LAHORE – The Bank of Punjab (BOP), after a period of three years, has announced its annual results for 2009-11. As expected, the bank posted losses during 2009 and 2010 on account of high provisions and write off of Rs10.2 billion and Rs3.3 billion respectively, experts said.

They added that Bank of Punjab (BOP) had stopped publishing its accounts since 2008 when the investigations began against the irregularities of the bank in 2007. The stock’s perception has remained negative since 2007 on account of limitation of scope with regards to determining provisions on Rs8.6 billion loans to 3 companies, mainly Haris Group.

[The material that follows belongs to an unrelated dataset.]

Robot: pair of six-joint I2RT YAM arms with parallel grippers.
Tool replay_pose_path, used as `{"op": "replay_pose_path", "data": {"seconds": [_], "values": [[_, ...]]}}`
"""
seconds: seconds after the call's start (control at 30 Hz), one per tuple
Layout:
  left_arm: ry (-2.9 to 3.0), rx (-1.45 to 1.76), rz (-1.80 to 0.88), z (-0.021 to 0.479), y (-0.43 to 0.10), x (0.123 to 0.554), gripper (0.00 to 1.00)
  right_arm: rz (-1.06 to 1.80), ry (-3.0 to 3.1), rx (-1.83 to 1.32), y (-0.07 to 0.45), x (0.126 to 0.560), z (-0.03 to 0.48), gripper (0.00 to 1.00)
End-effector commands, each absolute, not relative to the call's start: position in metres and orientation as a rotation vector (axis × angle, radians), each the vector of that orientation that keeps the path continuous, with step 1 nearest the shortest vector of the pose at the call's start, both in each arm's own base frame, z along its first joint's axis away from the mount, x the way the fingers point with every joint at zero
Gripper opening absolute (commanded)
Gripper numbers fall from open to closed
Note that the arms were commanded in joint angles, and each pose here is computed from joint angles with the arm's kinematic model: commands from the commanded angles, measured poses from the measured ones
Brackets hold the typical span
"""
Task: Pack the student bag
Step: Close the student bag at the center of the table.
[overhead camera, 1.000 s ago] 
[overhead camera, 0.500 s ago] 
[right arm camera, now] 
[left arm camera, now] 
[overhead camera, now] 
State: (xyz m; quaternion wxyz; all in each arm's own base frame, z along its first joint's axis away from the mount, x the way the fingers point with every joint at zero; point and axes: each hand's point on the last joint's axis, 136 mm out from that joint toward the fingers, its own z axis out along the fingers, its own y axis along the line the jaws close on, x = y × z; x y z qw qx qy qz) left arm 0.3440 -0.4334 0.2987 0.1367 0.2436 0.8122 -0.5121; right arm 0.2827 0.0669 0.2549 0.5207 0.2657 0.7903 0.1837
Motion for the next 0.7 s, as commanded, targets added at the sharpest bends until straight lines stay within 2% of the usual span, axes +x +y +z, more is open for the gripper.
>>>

Experts said that along with the provisions, net interest income (NII) also remained in red owing to higher deposit rates so as to keep their deposit base intact. However, with reversal in provision against loans of Rs3.2 billion in 2011 led to a green bottom line for the bank, nonetheless, NII still remained negative. As a result, the bank was able to post a Profit after tax of Rs347 million in 2011 compared to losses of Rs4 billion and Rs10.1 billion in 2010 and 2009 respectively.

As far as the balance sheet is concerned BOP’s deposit base grew by 25 per cent since 2009 to Rs238 billion while advances and investments witnessed a growth of 5 per cent and 60 per cent respectively, during the same period. Bank’s equity, which had wiped down to Rs3.7 billion in 2008, has also recovered and rose to Rs10.7 billion in 2011.